PAGE胶蛋白微量回收试剂盒

PAGE 胶蛋白微量回收试剂盒说明书

货号：D03090

规格：20 T

保存：所有试剂常温下运输，收到后所有试剂 2-8℃保存，溶液 B 避免火源，溶液 A 在低温下容易 形成沉淀，请在使用前 30℃加热，以促进溶解。

产品组成：

使用前将干粉和DTT 完全溶解于溶液A中，配完后4℃保存，每次使用时30℃加热，以促进溶解，混合好的溶液A尽量在一个月内使用完毕。

产品说明：

SDS-PAGE 不仅可用于检测蛋白质的相对分子质量，而且也是分离纯化蛋白质的重要工具之一， 随着蛋白质技术的微量化，有必要从凝胶中回收蛋白质以用于制备抗体、免疫印迹、氨基酸组分分 析或末端序列测定等，本产品就是专门为此用途开发的微量蛋白胶回收法，本产品适用于从考染， 铜染或锌染中回收蛋白质，回收效率在 50-80% ，能够使用 20 次。

产品特点：

1. 简单，不需要复杂而昂贵的仪器（如电洗脱仪） 。

2. 适用于变性胶（SDS-PAGE）和非变性胶（Native-PAGE）。

3. 回收率一般在50-80%之间（跟蛋白质大小，洗脱时间相关） 。

4. 跟后续的实验兼容，包括 1-D 、2-D 电泳和质谱测序等。

操作步骤：

1. 用手术刀片将铜染或锌染的胶块中含有目的条带的部分胶切下，放入1.5mL的离心管中，用相应 的消除液将胶中蛋白质条带脱色到胶体接近无色，室温12000 rpm（12830 g），离心5 min，尽量 去除上清，保留胶体。

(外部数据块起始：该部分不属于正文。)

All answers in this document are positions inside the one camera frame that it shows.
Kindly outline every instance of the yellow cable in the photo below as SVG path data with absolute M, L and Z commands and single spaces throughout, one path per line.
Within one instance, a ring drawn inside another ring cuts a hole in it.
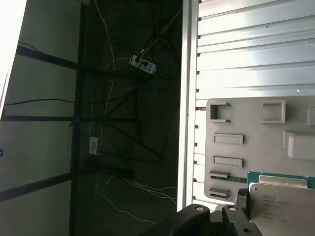
M 102 14 L 101 14 L 101 12 L 100 12 L 100 9 L 99 9 L 99 7 L 98 7 L 98 5 L 97 5 L 96 0 L 94 0 L 94 3 L 95 3 L 95 6 L 96 6 L 96 8 L 97 8 L 97 11 L 98 11 L 98 13 L 99 13 L 99 16 L 100 16 L 100 18 L 101 18 L 101 20 L 102 20 L 102 22 L 103 22 L 103 24 L 104 24 L 104 26 L 105 26 L 105 29 L 106 29 L 106 33 L 107 33 L 107 37 L 108 37 L 108 42 L 109 42 L 109 46 L 110 46 L 110 50 L 111 50 L 111 53 L 112 53 L 112 58 L 113 58 L 113 61 L 112 61 L 112 63 L 113 63 L 113 69 L 114 69 L 114 71 L 115 71 L 115 70 L 116 70 L 116 68 L 115 68 L 115 56 L 114 56 L 114 50 L 113 50 L 113 47 L 112 47 L 112 43 L 111 43 L 111 41 L 110 41 L 110 37 L 109 37 L 109 33 L 108 33 L 108 29 L 107 29 L 107 25 L 106 25 L 105 20 L 104 20 L 104 18 L 103 18 L 103 16 L 102 16 Z M 108 100 L 110 99 L 110 96 L 111 96 L 111 94 L 112 94 L 112 90 L 113 90 L 114 82 L 115 82 L 115 78 L 113 79 L 113 81 L 112 81 L 112 85 L 111 85 L 110 90 L 109 90 L 109 95 L 108 95 L 108 99 L 107 99 L 107 102 L 106 102 L 106 106 L 105 106 L 105 111 L 104 111 L 104 114 L 105 114 L 105 113 L 106 113 L 106 111 L 107 111 L 107 107 L 108 107 Z M 100 133 L 101 133 L 100 145 L 102 145 L 102 144 L 103 144 L 103 127 L 101 127 Z

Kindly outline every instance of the bright light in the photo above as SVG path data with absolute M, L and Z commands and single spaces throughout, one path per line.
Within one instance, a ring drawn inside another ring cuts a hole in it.
M 26 0 L 1 2 L 0 7 L 0 117 L 18 44 Z

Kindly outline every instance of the wall outlet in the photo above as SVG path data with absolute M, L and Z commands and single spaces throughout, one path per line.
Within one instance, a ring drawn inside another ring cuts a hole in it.
M 89 154 L 97 155 L 98 138 L 90 137 Z
M 147 60 L 144 60 L 144 59 L 140 59 L 139 62 L 136 61 L 138 57 L 136 55 L 133 55 L 131 58 L 130 58 L 130 61 L 129 61 L 129 64 L 130 65 L 133 65 L 145 72 L 148 72 L 149 74 L 153 75 L 156 70 L 157 70 L 157 65 L 147 61 Z

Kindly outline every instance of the white wall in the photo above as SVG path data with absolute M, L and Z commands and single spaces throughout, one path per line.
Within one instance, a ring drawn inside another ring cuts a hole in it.
M 28 0 L 20 41 L 77 61 L 80 4 Z M 61 98 L 74 101 L 76 72 L 16 56 L 6 103 Z M 5 107 L 7 115 L 72 116 L 73 105 L 37 102 Z M 69 122 L 1 122 L 0 191 L 69 172 Z M 0 235 L 68 235 L 70 183 L 0 203 Z

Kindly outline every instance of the screw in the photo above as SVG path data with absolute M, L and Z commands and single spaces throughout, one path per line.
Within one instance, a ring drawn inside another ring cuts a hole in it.
M 229 209 L 229 210 L 237 210 L 237 208 L 234 207 L 234 206 L 229 206 L 228 209 Z

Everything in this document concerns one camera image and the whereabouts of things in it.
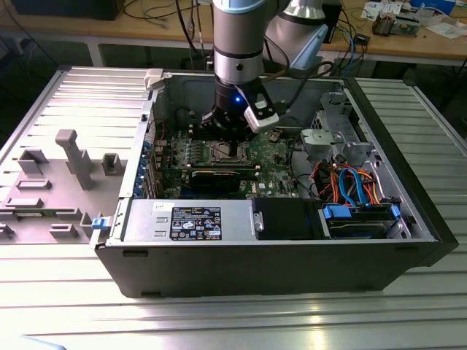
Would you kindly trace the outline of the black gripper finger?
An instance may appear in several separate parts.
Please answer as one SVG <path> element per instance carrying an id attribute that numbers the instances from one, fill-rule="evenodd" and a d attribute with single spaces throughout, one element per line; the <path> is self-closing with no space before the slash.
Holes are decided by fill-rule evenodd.
<path id="1" fill-rule="evenodd" d="M 244 161 L 248 157 L 247 149 L 252 141 L 257 136 L 251 129 L 246 126 L 244 128 L 234 128 L 233 130 L 233 157 L 238 161 Z"/>
<path id="2" fill-rule="evenodd" d="M 230 157 L 237 156 L 238 128 L 228 112 L 214 108 L 201 118 L 201 126 L 216 140 L 228 144 L 228 155 Z"/>

对于考染或其他考染方法，直接将不需要脱色液脱色的或经过脱色液脱色的胶块中含有目的条 带部分切下，放入1.5mL 的离心管中，用双蒸水洗两次，每次5min ，再进行步骤2。

2. 用研磨杆将离心管中的胶体研磨成细小的碎片，加入400μL的溶液A ，在室温条件下，脱色摇床 上震荡过夜（ 16- 18 小时） ，期间取出，偶尔震荡几次。

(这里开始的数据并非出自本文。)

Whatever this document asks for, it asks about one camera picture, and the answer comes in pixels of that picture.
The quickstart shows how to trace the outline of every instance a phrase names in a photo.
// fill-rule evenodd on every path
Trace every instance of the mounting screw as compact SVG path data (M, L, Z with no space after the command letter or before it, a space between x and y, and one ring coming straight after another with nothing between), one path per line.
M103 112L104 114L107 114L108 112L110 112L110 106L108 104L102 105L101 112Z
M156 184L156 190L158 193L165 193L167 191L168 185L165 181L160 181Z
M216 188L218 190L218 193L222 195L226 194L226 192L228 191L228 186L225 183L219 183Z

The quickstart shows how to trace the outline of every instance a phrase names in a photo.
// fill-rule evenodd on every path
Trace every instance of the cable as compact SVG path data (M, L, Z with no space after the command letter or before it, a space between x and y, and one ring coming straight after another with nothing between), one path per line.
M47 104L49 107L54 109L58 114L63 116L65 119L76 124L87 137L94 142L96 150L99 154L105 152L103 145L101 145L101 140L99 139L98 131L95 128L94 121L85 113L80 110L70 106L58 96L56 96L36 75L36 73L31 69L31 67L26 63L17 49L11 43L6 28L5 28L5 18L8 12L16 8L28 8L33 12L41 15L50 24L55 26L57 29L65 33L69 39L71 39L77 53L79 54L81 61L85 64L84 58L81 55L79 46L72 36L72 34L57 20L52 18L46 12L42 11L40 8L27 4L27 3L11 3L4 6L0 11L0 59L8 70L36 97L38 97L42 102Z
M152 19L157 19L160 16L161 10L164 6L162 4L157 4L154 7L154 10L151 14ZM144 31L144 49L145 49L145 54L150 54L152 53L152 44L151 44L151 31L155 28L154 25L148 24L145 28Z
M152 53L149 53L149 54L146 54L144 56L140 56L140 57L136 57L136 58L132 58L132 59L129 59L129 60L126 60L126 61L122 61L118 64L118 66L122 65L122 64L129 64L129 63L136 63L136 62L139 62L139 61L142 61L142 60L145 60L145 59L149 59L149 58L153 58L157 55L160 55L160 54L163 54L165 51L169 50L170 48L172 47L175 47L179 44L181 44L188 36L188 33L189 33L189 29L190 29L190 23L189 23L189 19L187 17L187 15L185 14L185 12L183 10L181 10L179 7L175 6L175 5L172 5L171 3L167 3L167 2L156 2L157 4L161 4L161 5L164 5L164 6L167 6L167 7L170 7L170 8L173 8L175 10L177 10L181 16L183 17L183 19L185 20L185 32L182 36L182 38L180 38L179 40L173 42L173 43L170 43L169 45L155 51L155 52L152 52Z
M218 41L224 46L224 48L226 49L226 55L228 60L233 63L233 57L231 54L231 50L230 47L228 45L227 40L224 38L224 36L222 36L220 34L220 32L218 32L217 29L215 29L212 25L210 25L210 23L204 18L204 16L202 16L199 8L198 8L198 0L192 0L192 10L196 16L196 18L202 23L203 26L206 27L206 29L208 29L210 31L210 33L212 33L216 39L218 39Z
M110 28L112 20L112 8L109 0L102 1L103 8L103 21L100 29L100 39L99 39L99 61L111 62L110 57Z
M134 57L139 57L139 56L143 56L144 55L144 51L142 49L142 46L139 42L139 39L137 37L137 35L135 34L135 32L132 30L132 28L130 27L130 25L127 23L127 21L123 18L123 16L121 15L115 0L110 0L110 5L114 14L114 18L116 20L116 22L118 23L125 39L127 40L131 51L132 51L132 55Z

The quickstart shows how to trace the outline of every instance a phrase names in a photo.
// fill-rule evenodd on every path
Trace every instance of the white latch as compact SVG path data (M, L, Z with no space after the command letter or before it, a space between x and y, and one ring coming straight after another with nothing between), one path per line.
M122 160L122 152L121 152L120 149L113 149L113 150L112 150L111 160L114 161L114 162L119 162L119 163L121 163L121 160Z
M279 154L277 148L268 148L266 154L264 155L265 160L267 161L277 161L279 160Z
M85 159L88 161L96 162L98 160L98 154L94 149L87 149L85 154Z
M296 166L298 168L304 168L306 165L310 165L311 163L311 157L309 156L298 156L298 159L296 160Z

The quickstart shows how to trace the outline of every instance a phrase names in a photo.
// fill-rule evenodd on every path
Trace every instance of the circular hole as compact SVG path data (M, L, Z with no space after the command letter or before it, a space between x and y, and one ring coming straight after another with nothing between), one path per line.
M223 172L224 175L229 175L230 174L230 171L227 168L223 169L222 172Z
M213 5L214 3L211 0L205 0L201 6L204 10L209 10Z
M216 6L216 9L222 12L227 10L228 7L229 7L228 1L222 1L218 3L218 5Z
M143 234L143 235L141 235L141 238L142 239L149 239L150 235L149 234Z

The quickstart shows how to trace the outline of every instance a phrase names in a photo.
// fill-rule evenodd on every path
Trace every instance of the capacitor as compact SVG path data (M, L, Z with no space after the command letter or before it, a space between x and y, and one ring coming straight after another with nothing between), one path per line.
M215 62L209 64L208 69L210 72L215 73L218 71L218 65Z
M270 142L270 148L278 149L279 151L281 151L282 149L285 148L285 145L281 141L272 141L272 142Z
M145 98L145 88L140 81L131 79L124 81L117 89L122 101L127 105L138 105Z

3. 用 1mL 的去尖吸头吸取混合物至过滤柱中（将胶一起吸入，溶液过多时可分次加入），13,000rpm离心5分钟。将收集管中的滤出液转入新离心管中，加入2 mL 的预冷的溶液B ，混匀，4℃放置 30 min。

4. 室温 12000 rpm，离心 15 min，去除上清，再将离心管放置在通风厨中，待残留的液体挥发干净。 也可以再次加入 0.5 mL 的溶液 B，震荡洗涤沉淀，4℃放置 15 min，再重复步骤 4 一到两次，这样 得到的蛋白质更纯净。

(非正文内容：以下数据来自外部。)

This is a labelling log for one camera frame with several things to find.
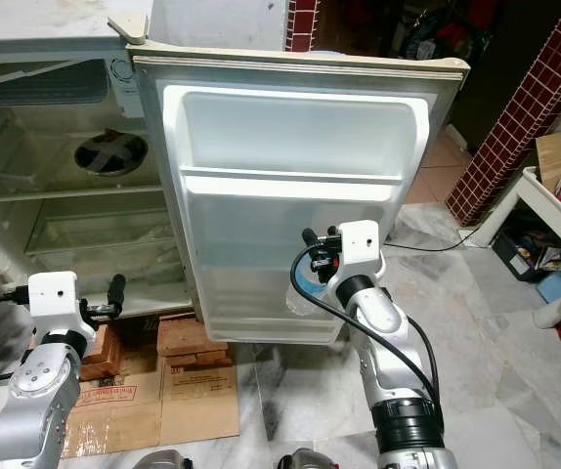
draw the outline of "white refrigerator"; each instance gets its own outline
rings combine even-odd
[[[113,54],[0,63],[0,276],[73,270],[100,303],[120,273],[124,316],[193,307],[215,340],[334,340],[338,320],[286,306],[301,232],[371,219],[384,241],[467,64],[152,41]],[[77,164],[105,129],[144,140],[139,167]]]

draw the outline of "red brick column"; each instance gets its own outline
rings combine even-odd
[[[321,0],[289,0],[284,49],[307,52],[313,48]]]
[[[560,114],[561,19],[446,199],[462,226],[480,220],[533,149],[535,137],[544,135]]]

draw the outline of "open refrigerator door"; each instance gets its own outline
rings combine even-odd
[[[340,320],[286,304],[300,234],[369,219],[384,241],[467,64],[128,47],[211,339],[333,341]]]

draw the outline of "cardboard box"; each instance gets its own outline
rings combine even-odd
[[[81,383],[63,457],[238,435],[234,366],[172,367],[155,342],[123,344],[120,374]]]
[[[561,180],[561,132],[537,138],[541,182],[554,193]]]

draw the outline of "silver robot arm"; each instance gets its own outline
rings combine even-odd
[[[109,305],[119,314],[124,277],[115,276]],[[28,279],[37,347],[14,372],[0,412],[0,469],[54,469],[65,440],[65,423],[80,394],[81,359],[94,348],[96,332],[76,297],[76,274],[55,272]]]
[[[378,225],[372,221],[344,223],[336,231],[329,230],[329,236],[303,237],[316,246],[310,251],[311,266],[320,282],[326,282],[328,303],[338,302],[347,317],[385,339],[421,371],[419,353],[409,339],[409,319],[377,286],[385,267]],[[435,402],[438,397],[425,385],[430,383],[422,382],[394,353],[357,328],[350,328],[350,340],[361,360],[376,428],[378,469],[456,469],[453,454],[444,446],[443,416]],[[319,457],[314,464],[311,452],[300,449],[287,456],[279,469],[334,467],[330,459]]]

5. 待液体挥发干净选用合适的缓冲液溶解沉淀的蛋白质，以方便进行后续的电泳和质谱测序等实验。

注意事项：

1. 在保证完全切取到目的蛋白质后，尽量去除多余的胶片。

2. 如果蛋白质的分子量较大，所加样的量较多，胶浓度比较大，可以适当延长温育时间。

3. 为了有比较好的回收效果，在进行胶中蛋白质回收时，每个点样孔中所加的蛋白质量最好在 2μg-40μg 之间。

4. 采用含有Urea 、Thiourea 、SB3- 10 等强溶解能力试剂的溶解液有助于沉淀蛋白的完全溶解。

5. 研磨杆研磨碎片时，越充分越好，这样有利于蛋白质扩散到溶液A 中。

6. 采用此试剂盒进行胶回收时，一般不建议采用银染，因为此时回收效率较低。

7. 目的蛋白回收效率与蛋白的分子量大小有一定的关系，在10KD 以下的多肽回收效率明显降低， 如果大于120KD ，则需要增加步骤2中的震荡过夜时间。

8. 如果在制浓缩胶时不加梳子，将蛋白溶液均匀的铺在浓缩胶面上进行电泳，之后将整个胶块从左到右的一条完整的目的蛋白条带切下回收，则需要按照常规梳子上所带点样孔的数量，将所用试剂按照倍数增加。

9. 所加溶液A 和溶液B 的体积需要保持一定的比例关系，溶液B 的体积必须是溶液A 体积5 倍或5 倍以上，以避免在步骤3的过程中产生不必要的杂质沉淀。

10. 过程中所加试剂量是针对 80×60×1mm 凝胶而定，若体积较大，可适当增加各溶液的体积。